● TASK STATEMENT:
Count up every line of the data in which "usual" occurs. The reply is one number and nothing more.

● DATA RECORDS:
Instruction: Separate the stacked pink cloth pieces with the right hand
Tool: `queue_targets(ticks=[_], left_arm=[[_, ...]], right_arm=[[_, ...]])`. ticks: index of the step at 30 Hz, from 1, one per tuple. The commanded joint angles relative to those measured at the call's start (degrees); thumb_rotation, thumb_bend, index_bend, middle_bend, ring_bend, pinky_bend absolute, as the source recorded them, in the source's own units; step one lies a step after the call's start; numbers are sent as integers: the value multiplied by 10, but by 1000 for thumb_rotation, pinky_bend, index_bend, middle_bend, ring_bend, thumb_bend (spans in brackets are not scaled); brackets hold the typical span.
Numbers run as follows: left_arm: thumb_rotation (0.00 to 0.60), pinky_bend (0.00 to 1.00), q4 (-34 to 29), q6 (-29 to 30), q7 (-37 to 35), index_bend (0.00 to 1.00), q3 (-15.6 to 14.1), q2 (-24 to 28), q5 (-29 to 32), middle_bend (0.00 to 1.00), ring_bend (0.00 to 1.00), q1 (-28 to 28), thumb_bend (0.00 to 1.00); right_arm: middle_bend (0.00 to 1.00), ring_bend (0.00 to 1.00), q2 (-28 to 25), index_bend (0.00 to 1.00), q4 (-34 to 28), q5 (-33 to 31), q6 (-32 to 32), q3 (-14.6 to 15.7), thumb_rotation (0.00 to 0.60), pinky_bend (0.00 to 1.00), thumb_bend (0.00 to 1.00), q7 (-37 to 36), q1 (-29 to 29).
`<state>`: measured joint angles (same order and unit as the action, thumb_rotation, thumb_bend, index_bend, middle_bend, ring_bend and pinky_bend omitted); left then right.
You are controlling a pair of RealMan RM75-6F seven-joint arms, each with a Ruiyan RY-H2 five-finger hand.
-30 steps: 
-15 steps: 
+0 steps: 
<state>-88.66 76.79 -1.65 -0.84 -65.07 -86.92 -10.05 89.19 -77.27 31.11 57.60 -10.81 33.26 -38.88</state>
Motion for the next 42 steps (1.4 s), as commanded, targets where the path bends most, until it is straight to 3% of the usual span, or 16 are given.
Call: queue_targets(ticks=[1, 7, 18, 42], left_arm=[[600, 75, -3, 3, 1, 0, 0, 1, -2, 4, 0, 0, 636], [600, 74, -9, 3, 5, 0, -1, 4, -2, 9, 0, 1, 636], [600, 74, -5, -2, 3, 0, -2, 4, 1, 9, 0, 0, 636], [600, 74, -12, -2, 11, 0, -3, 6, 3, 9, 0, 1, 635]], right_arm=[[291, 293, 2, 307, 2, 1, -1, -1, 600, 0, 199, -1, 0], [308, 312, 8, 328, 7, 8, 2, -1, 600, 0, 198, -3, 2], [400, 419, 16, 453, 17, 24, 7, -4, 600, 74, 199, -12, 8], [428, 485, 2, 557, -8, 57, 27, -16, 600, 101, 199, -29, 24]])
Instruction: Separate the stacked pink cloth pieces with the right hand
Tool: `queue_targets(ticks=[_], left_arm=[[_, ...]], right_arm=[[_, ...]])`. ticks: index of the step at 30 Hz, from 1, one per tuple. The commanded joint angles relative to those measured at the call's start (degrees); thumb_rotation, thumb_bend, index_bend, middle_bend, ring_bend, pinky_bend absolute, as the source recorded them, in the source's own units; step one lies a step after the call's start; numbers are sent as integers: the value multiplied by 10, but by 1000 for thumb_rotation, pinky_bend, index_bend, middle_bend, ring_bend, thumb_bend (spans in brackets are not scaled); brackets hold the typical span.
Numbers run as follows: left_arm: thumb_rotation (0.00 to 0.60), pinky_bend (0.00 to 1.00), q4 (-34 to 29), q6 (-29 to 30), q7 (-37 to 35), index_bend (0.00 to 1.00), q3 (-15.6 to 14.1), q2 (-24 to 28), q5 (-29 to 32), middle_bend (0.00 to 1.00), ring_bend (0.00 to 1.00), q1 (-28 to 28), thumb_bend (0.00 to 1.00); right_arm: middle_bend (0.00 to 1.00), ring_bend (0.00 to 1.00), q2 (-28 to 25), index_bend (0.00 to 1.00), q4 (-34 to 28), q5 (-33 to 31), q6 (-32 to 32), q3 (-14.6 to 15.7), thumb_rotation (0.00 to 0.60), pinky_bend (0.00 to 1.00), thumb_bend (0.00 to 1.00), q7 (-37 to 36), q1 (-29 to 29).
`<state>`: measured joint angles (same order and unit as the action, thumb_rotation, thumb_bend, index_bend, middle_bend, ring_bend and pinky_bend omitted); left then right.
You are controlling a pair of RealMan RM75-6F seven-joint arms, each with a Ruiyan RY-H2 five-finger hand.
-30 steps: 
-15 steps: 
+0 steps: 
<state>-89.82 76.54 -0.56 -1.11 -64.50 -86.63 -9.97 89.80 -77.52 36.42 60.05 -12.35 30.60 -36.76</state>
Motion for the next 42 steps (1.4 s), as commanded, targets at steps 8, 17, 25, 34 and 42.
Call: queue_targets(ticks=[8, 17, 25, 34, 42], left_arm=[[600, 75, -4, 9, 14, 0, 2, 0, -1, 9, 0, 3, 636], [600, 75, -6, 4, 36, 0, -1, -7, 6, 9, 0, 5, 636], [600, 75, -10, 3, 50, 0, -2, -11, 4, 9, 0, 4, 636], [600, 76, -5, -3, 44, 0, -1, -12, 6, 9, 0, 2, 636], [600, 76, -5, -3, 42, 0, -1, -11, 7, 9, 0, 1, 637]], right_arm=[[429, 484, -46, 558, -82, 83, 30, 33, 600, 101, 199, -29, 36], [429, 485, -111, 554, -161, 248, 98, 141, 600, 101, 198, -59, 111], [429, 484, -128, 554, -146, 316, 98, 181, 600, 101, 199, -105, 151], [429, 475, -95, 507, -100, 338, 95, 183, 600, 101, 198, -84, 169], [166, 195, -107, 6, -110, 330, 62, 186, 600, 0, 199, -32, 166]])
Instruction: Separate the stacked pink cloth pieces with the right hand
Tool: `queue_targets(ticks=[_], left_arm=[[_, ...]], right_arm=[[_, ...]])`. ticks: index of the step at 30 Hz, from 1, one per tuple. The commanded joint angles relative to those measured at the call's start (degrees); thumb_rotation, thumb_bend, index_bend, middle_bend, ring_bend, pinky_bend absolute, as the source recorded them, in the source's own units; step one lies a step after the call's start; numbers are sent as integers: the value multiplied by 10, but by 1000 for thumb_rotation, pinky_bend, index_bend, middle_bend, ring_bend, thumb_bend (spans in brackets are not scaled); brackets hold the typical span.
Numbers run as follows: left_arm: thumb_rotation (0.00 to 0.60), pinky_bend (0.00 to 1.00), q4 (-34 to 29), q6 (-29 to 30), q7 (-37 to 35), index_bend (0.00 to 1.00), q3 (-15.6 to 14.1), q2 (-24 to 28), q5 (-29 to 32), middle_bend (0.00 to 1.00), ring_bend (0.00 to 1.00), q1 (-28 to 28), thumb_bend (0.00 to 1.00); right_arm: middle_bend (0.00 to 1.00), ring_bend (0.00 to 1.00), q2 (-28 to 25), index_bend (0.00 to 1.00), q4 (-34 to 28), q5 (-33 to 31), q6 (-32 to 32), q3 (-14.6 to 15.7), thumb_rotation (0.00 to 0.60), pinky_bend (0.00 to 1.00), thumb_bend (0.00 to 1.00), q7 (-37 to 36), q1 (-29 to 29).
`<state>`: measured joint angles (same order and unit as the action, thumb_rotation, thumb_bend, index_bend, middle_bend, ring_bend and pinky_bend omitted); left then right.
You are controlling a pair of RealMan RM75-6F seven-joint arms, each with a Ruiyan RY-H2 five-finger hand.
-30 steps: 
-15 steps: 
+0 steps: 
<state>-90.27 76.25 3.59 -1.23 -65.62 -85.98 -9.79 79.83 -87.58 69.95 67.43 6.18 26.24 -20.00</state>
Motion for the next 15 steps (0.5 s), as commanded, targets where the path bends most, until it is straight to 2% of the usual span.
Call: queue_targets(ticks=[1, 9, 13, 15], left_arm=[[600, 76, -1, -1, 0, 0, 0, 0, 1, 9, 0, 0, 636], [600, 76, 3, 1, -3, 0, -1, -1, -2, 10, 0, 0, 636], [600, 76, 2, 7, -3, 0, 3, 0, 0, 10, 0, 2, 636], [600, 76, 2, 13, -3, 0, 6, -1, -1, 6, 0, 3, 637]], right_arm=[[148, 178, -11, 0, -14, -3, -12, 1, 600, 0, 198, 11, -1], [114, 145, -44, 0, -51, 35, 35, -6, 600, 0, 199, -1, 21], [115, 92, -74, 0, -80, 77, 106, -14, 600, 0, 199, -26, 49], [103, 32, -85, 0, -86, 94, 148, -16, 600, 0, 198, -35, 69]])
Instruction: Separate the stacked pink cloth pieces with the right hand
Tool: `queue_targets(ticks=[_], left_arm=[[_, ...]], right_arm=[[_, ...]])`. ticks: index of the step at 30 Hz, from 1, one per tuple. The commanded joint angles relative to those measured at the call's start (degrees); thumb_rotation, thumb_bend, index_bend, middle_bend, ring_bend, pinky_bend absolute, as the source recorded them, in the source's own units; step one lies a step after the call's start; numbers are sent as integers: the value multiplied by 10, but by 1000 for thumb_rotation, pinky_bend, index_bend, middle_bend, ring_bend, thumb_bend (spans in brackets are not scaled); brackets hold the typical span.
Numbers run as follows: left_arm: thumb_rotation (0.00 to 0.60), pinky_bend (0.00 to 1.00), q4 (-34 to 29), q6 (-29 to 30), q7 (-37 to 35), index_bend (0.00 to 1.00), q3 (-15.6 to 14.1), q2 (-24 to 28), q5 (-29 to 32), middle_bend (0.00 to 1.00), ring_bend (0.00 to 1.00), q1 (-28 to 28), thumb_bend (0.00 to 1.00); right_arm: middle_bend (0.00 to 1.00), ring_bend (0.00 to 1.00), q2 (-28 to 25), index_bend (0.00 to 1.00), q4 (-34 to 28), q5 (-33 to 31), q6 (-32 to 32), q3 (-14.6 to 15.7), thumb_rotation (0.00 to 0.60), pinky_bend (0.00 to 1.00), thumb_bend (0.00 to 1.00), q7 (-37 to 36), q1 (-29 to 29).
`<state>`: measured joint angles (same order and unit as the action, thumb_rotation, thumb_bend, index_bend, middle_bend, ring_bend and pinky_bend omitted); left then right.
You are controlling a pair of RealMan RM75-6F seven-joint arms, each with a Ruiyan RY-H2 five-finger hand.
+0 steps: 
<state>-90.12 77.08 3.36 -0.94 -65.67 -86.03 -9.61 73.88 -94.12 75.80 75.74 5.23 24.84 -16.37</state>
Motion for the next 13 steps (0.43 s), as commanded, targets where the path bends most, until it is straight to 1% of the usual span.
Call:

● TASK ANSWER:
3